Dafür sind Eltern da

Leise rieselt der Schnee

"Spiel doch mal, was du gerade übst", ermuntert ein Freund unseren Kleinen. Der ehrfürchtig an der imposant thronenden Orgel einer romanischen Basilika sitzt. Seine aktuelle Literatur: "Leise rieselt der Schnee". Gleich die ersten Töne lassen ihn die Hände von den Manualen zurückreißen. Zu überwältigend, zu schön der mächtige Klang der Orgel. Das Kind nimmt all seinen Mut zusammen: Sanft wie Flocken schweben die Töne durch das hohe Kirchenschiff.

Orgel / © Tim Gouw
Orgel / © Tim Gouw

Das ganze Kind leuchtet. Hier passiert etwas Besonderes: Eine Seele selbst meldet sich zu Wort. Sagt: die Orgel gehört zu mir, ich zur Orgel. Zusammen werden wir das Glück in der Welt vergrößern.

Als der Kleine Klavier spielen wollte, hatte er uns ein Rätsel aufgegeben. Lernen ist immer Qual für ihn. Und Klavierspielen ist lernen. Viel lernen. Irgendwann schloss ich die Haustür auf. Hörte wie das Klavier „kleines Senfkorn Hoffnung“ spielte. Wer spielte? Der Kleine, der gerade mal vier Töne beherrschte, ja wohl kaum. Und war es doch.

Gigantisch muss seine Anstrengung gewesen sein, als er sich, Kinderchormappe rechts, elementare Klavierschule links, Note für Note die Melodie erarbeitet hatte. „Aber Mama, ich will doch die Lieder in der Kirche spielen!“ Mich beschlich eine Ahnung, die auf der Orgelempore in der Basilika zur Gewissheit wurde: Deshalb der glühende Klavierwunsch!

Mein Mann und ich sind uns einig: wenn unsere Kinder für etwas brennen, müssen wir Brennholz und Anzünder bereitstellen. Allerdings, wie wir dieses Brennholz auftreiben, darin sind wir äußerst verschieden.

Ich machte mich auf den Weg zu unserer Heimatpfarre, um zu fragen, ob das Kind an der Orgel üben dürfe. Mein Mann gab spätabends ein Gebot bei Ebay ab. Für 20 Euro 40. Als er wieder wach wurde, besaßen wir eine Orgel. Für Selbstabholer in Bremen.

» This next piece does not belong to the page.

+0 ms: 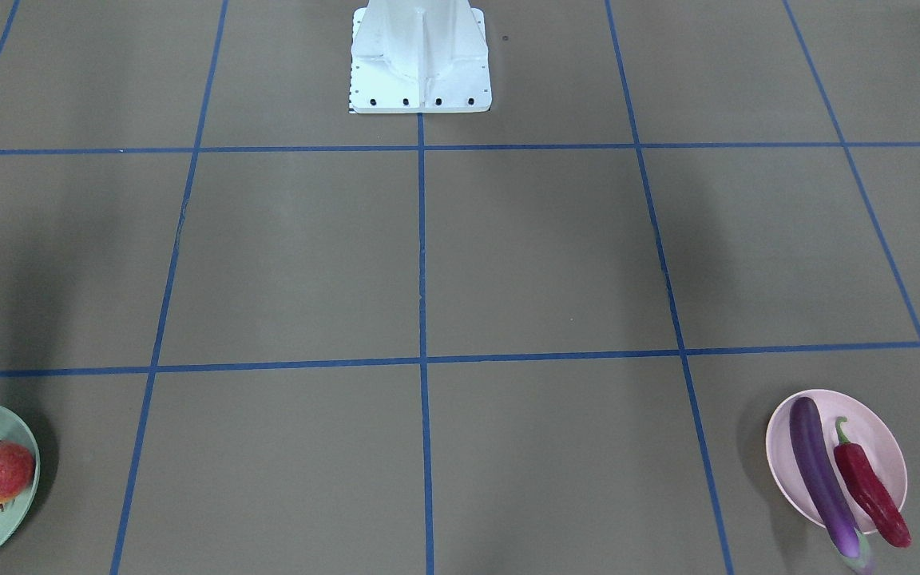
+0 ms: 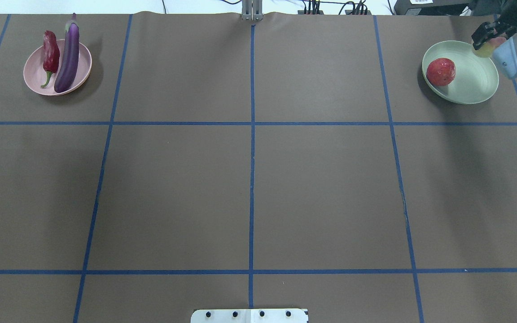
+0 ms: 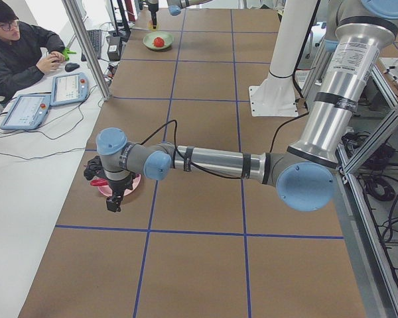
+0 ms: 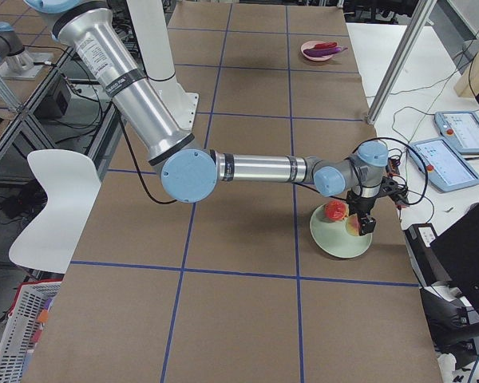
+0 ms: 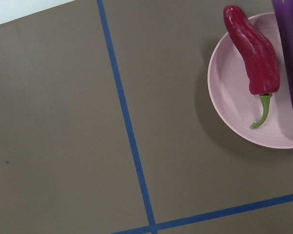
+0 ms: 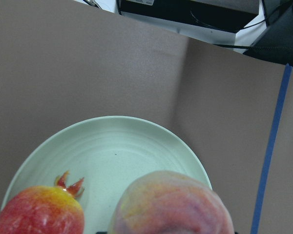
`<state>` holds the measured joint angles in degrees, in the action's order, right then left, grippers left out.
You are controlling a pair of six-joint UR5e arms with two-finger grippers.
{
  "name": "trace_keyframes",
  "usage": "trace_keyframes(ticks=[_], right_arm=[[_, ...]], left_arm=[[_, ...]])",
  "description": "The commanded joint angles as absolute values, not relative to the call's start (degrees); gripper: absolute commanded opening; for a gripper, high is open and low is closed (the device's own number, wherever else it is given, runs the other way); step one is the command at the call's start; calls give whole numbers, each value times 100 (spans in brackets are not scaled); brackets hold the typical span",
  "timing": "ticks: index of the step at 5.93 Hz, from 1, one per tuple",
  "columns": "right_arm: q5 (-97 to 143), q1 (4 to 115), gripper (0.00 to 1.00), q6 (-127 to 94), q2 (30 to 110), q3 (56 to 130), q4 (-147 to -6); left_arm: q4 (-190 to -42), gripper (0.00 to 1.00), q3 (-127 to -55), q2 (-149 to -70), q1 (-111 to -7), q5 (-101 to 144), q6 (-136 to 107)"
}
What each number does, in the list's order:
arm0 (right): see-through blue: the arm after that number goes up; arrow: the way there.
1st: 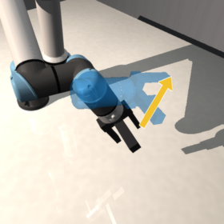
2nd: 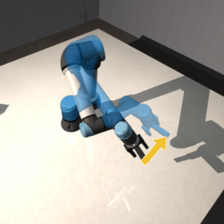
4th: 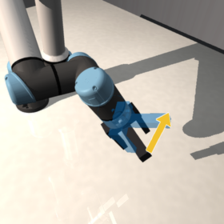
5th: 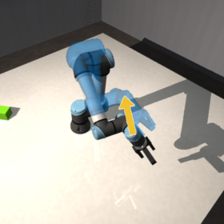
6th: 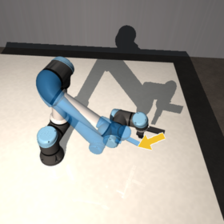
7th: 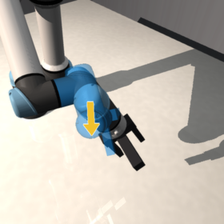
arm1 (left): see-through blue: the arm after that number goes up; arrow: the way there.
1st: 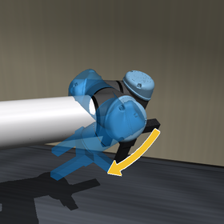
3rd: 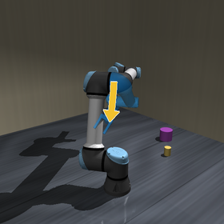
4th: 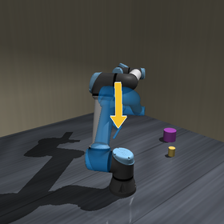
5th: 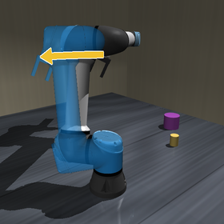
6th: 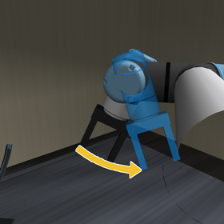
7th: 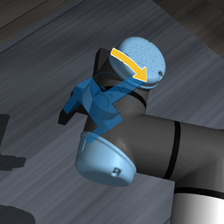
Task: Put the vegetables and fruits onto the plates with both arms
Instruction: 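Carry the peach to the green plate and release it with the right gripper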
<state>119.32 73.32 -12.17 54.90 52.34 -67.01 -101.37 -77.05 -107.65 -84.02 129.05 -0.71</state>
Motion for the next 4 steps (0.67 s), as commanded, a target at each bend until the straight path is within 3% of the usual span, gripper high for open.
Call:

Als mein Mann von der ersten Fahrt zurück kam, war fand sich im Kofferraum nur eine Orgelbank. Leider, trotz Ausmessen vorher, habe die Orgel nicht ins Auto gepasst. Also ins Auto an sich schon, aber nicht durch die Tür. Die zweite Tour, mit dem Kleinbus eines Freundes, war dann erfolgreich.

Drei Jahre übt das Kind an dieser zauberhaften alten Hammondorgel in seinem Zimmer – und zweimal in der Woche an der Gemeindeorgel. An der er diese Woche sein Debüt und vier kleine, einfache Lieder gespielt und rauschenden Applaus bekommen hat.

Wenn Sie irgendwann in einer Kirche Schneeflocken rieseln hören - dann hat das Kind sein Ziel erreicht.